その他 Q−02:
   合成スラブを使用する場合の結露防止について教えて下さい。
A: 空気が、表面温度の低いデッキプレート等の表面に接触して露点温度以下に冷され、凝縮し、 露を結ぶ現象を表面結露と言います。従って、表面結露は一般にスラブを挟んで空気温度が高い側、例えば、冬期に屋上階のスラブの室内側で発生します。(図−1参照)

表面結露は、同じ温湿度条件であれば、合成スラブのデッキプレート表面だけでなく、RCスラ ブのコンクリート表面でも同様に発生しますが、RCスラブの場合は少量の結露水であればコン クリート内部へ吸水されてしまい、表面には水滴が発生しません。

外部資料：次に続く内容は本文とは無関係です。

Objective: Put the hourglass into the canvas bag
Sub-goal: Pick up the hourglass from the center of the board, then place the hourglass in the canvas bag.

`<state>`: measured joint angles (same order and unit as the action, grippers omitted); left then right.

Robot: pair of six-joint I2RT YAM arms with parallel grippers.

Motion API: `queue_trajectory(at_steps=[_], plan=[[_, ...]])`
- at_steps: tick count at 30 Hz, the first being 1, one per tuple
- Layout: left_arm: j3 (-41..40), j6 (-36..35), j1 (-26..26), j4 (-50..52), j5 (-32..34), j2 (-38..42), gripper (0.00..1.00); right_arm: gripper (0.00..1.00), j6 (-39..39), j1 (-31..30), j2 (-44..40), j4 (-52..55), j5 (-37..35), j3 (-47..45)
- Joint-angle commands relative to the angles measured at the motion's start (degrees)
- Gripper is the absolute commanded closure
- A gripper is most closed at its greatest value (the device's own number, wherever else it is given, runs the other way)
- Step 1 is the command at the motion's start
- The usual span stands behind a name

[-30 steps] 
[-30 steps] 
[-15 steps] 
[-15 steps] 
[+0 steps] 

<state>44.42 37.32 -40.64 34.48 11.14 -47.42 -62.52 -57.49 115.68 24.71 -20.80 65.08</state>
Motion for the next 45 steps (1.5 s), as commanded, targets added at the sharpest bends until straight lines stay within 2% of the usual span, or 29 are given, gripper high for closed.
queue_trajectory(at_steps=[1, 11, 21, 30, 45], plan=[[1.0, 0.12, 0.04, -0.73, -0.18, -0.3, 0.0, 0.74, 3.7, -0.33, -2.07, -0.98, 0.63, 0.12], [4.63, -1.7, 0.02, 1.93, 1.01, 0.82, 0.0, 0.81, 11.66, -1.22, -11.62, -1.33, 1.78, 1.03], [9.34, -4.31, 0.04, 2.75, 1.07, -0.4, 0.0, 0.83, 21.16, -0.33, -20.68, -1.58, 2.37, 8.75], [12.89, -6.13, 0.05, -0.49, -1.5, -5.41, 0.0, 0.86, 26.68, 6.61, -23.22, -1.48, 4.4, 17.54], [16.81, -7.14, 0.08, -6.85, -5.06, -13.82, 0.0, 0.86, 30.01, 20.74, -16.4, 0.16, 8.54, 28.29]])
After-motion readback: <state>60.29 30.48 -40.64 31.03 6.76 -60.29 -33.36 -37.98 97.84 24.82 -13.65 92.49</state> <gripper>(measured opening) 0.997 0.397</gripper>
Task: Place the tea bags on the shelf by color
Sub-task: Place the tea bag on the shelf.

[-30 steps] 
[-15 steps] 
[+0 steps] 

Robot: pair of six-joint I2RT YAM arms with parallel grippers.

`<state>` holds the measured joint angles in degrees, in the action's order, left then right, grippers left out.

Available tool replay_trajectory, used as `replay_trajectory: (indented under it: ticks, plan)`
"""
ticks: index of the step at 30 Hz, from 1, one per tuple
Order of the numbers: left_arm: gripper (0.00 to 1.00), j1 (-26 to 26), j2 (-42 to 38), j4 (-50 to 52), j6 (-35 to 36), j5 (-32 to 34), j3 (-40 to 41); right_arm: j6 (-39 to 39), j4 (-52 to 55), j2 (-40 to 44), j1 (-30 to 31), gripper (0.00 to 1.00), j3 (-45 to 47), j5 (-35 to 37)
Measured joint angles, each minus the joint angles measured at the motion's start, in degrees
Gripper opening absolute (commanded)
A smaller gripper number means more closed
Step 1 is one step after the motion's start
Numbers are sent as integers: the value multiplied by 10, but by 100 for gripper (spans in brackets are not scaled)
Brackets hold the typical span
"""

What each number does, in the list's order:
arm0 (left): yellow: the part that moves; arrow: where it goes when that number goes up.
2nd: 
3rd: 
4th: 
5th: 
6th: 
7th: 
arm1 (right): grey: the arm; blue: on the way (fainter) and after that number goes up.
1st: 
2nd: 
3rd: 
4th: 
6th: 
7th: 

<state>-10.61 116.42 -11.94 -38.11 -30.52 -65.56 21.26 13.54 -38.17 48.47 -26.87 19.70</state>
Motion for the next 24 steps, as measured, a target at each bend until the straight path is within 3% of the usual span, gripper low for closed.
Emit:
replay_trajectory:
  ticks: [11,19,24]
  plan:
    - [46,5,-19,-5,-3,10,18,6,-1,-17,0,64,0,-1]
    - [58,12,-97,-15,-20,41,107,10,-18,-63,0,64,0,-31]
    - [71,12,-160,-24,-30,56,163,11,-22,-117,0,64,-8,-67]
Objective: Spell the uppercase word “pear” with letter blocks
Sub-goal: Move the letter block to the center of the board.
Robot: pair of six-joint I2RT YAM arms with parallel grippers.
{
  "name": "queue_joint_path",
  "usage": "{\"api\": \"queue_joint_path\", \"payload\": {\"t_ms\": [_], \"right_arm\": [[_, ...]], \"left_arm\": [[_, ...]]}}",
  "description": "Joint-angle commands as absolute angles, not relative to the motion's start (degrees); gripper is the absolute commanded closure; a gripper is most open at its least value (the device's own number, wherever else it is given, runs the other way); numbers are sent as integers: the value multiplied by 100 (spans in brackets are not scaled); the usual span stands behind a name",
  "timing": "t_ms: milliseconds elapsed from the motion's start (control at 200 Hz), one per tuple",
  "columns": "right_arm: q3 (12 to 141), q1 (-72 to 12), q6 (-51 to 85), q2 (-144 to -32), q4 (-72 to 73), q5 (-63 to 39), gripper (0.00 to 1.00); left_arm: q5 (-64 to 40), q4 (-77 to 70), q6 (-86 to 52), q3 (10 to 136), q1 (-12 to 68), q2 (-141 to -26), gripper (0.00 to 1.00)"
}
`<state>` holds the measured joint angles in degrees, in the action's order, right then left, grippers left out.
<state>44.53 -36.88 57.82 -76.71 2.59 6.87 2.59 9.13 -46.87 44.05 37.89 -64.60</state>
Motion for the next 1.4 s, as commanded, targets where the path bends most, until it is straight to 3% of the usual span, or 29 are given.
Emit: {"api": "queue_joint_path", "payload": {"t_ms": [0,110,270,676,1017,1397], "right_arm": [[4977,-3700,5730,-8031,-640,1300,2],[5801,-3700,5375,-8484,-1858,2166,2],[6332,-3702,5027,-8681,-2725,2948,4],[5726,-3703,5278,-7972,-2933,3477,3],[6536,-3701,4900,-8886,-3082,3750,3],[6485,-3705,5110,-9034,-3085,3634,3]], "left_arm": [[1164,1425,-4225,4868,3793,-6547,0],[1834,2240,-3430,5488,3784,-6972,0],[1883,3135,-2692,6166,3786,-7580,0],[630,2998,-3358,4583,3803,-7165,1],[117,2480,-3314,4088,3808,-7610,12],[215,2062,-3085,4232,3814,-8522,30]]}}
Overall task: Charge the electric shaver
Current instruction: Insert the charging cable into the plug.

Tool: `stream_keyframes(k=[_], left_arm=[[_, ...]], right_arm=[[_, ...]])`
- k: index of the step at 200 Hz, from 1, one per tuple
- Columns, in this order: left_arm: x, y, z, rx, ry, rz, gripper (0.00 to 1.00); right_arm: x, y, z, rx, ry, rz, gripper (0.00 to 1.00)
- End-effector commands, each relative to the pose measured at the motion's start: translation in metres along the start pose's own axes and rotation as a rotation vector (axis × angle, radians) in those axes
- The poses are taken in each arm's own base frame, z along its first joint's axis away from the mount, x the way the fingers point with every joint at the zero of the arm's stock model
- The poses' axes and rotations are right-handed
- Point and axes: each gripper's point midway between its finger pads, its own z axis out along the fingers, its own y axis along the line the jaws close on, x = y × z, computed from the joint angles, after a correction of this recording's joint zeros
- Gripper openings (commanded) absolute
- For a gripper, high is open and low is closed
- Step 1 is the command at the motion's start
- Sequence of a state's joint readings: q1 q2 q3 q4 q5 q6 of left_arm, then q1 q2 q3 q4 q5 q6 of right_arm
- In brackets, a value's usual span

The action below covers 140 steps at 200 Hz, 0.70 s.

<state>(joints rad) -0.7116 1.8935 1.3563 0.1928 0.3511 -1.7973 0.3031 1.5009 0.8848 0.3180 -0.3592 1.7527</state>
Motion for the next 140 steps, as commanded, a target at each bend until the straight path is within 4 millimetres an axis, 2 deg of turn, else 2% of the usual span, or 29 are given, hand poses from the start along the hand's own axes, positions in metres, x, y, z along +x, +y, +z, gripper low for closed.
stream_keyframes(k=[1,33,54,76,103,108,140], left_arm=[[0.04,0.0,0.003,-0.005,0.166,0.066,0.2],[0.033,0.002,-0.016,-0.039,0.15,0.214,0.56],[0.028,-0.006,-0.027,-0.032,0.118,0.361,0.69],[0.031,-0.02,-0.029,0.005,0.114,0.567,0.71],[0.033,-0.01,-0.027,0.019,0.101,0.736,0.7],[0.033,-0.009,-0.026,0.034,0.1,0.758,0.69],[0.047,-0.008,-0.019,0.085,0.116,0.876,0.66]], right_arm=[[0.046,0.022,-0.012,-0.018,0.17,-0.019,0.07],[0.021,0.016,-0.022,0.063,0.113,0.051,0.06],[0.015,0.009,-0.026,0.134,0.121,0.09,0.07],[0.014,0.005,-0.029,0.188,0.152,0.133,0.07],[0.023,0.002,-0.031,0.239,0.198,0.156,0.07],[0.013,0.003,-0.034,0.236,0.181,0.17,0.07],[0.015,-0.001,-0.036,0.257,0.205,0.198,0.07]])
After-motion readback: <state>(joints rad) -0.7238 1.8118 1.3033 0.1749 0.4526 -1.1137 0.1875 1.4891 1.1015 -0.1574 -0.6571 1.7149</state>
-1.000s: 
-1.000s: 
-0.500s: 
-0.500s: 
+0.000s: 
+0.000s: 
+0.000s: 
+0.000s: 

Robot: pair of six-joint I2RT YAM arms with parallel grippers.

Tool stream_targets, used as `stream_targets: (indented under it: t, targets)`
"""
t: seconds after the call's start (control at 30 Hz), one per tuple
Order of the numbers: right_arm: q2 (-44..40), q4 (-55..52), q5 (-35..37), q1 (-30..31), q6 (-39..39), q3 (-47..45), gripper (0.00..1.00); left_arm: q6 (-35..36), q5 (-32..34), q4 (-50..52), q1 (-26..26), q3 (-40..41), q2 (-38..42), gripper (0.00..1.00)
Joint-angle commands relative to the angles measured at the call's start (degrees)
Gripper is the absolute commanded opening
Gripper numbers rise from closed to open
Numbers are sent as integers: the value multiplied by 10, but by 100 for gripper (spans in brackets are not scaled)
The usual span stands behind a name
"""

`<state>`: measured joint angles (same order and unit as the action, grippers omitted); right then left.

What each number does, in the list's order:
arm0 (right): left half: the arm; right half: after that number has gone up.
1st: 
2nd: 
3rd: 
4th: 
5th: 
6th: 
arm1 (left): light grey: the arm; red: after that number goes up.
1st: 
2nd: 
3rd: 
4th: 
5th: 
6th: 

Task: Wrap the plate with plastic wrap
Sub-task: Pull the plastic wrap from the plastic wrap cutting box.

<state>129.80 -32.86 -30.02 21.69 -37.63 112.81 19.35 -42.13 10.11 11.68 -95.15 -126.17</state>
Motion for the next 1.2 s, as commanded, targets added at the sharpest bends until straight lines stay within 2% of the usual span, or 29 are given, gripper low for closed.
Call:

表面結露を防止するためには、一般的に、断熱材を吹き付けたり、張り付けたりします。 使用する断熱材は、結露が予想される時間がl日の内、外気温が下がる夜間の数時間程度の場合は、吹付けロックウールやロール状のグラスウールなどを用います。これらの材料は断熱性能はありますが、湿気を通しやすいため、断熱材内部で結露が発生し蓄積されることがあります。結露が予想される時間が短い場合、結露が発生しない時間に断熱材内部の結露水が空気中へ再放出されるため使用上の問題は発生しません。また、これらの断熱材は、不燃材料であるため内装制限等の防火上の問題もありません。(図−2参照)

室内が長時間、温湿度が高い状態で使用される場合(例えば、織物工場や半導体工場)は、現場吹付けのウレタンフォームや、室内側面にアルミ箔ラミネートフィルムなどの透湿抵抗の大きな材料を張り付けたロール状や板状のグラスウール等が用いられます。これらの材料は断熱性能が高いだけでなく、湿気もほとんど通しませんので表面結露を防止するには最適の材料です。
ただし、ロール状や板状の断熱材は、必ず目地が出来ますので、目地部分での透湿を防ぐための対策を十分に取る必要があります。これは、湿気が非常に狭い隙間でも容易に通る性質があるためです。
さらに、これらの断熱材は、比較的燃えやすい材料で構成されているため、内装制限等の防火上の問題がある場合は使用できないことがあります。